Quitter les Marquises
On a quitté les Marquises avec un goût de trop peu malgré les 4 mois passés. C'est tout juste le temps de se glisser derrière les premiers sourires et de commencer à parler autant qu'à se taire. Tu poses ton ancre au pied de leur montagne, tu foules l'unique allée de leur village, ils savent qui tu es mais ne savent pas encore comment tu es, ils t'observent. Tu dis le mot dont eux seuls savent souffler le h, "kaoha", "bonjour", leurs yeux rient, ils te font signe.
"Tu viens d'où ?". À toi de choisir : est-ce l'île où tu es passé avant celle-ci ?
Ou bien ton pays d'origine ? Tu t'arrangeras pour répondre aux deux.
"Et toi, tu es né ici ? ". Il faut aimer le temps qu'ils prennent à ce petit hochement de tête, le menton un instant suspendu, l'oeil légèrement arrondi, pour dire oui.
Et... et rien. Une phrase derrière ? Un supplément ? Tu devras comprendre que "oui", ici, est déjà une phrase.
Plus tard, après un silence, tu sauras -ou pas- de quelle île est sa femme, où sont ses enfants, l'aîné à Papeete, le cadet au collège, la dernière encore là. Souvent, tu repartiras avec des fruits en se disant à demain. Reviens le lendemain, c'est important.
Pour les mots.
Là, on a encore rien dit. Il faut du temps pour faire une parole. On ira cueillir des goyaves, tu m'aideras, je fais des confitures. À quelle heure on vient ?

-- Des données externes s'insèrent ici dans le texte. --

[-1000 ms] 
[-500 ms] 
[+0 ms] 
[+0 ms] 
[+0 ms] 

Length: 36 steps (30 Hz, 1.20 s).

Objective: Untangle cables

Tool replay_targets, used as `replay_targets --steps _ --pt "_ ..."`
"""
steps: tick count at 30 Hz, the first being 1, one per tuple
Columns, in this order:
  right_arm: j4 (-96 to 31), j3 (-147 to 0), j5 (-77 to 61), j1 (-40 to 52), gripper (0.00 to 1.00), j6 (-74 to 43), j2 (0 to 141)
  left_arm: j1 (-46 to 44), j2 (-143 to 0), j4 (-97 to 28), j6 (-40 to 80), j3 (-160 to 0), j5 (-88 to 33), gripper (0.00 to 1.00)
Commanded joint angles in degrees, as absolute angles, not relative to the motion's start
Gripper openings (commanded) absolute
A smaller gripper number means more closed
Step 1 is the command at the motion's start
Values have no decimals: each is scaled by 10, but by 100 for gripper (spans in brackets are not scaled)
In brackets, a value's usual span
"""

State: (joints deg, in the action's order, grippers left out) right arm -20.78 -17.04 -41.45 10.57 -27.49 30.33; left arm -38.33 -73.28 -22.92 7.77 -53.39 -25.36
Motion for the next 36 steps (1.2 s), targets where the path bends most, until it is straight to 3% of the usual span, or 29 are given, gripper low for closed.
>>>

Sourire, un blanc, le sourcil comme pointant une planète jusqu'alors inconnue, puis le verdict, "plus tard, le matin, quand tu es prêt". Ici, l'horloge a des rondeurs que les aiguilles caressent en attendant la bonne heure. Mieux que s'immobiliser, je crois bien qu'aux Marquises on a vu le temps mourir. Pas une seconde nous l'avons regretté.